Ambitiously tackling big issues, from religion through to family, we follow rebel drone pilot Patterson Endcott (Joshua Marble) on his existential path when his employers outlaw him as a potential terrorist. Sadly hampered a little by its low budget (this would have been great with Terminator-level effects and actors), RZ-9 is nonetheless a satisfyingly thoughtful slab of sci-fi.

Now, we couldn’t really finish this month’s roundup without mentioning Jean Claude Van Damme’s late eighties cold war relic Black Eagle, could we?

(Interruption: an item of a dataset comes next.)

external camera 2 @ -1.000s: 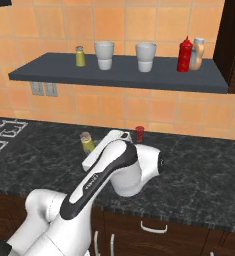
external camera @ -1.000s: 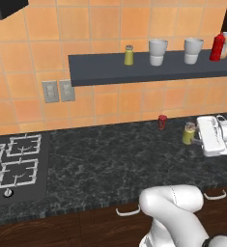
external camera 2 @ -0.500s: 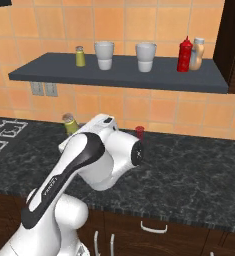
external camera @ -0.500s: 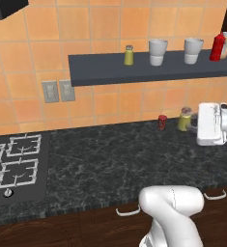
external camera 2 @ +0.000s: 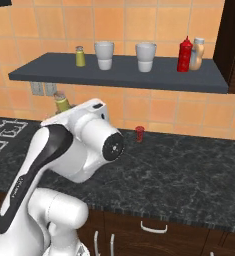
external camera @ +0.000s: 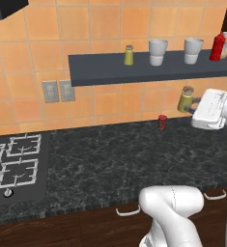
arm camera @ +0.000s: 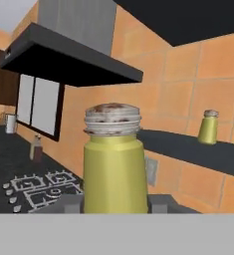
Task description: Put the shaker and condiment bottle from the counter next to their counterparts in the cabinet.
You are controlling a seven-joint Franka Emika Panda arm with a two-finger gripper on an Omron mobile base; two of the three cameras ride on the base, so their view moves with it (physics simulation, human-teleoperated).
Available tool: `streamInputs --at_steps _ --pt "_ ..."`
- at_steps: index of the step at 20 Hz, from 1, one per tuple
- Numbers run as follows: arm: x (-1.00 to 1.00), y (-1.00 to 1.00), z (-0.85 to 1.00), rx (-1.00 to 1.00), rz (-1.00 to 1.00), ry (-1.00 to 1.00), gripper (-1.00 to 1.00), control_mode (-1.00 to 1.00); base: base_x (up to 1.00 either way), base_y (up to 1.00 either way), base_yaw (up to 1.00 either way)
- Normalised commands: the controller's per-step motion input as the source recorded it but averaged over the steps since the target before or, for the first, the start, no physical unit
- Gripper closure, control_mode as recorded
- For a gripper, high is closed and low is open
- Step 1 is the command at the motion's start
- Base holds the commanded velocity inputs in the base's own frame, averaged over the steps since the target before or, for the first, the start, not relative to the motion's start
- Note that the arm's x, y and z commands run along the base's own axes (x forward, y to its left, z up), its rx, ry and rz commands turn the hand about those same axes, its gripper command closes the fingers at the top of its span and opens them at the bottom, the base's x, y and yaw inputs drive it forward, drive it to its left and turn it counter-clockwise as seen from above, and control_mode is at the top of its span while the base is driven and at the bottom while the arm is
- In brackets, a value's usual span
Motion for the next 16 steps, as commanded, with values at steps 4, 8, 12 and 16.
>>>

Well, yeah, that would have worked just fine on the merits of this occasionally intriguing snoozefest.

It’s a bit disingenuous to talk of Van Damme as the star (he’s the villain of the piece, Russian shit Andrei), though we do get plenty of neck-breaking, splits, erm, splitting JCVD ridiculousness in 101 Films’ latest Blu-Ray re-release. Here, he’s pitted against Japanese martial artist Ken Tagi (Sho Kosugi), inexplicably working for the US military and interrupting a family holiday to Malta with high-kicking violence.

Now, this is all well and good, but Black Eagle really stands out for its downright weirdness throughout. Kosugi as our action lead is almost unbelievably awkward in a kind of Asian Tommy Wiseau way as he somehow achieves the feat of making his real-life sons (who appear here as his on screen family) seem like someone else’s children.

Occasional flashes of intelligence thrown into the mix (our all-American cliché hero croaks early on, killed by what would be the new breed of bad-actor star) just go to confuse the bewildered audience even further. With a balsa Jean Claude deadpan throughout, this peculiar film feels like there’s a good movie deep in its subconscious waiting to burst out in a scene of bloody vengeance that never materialises.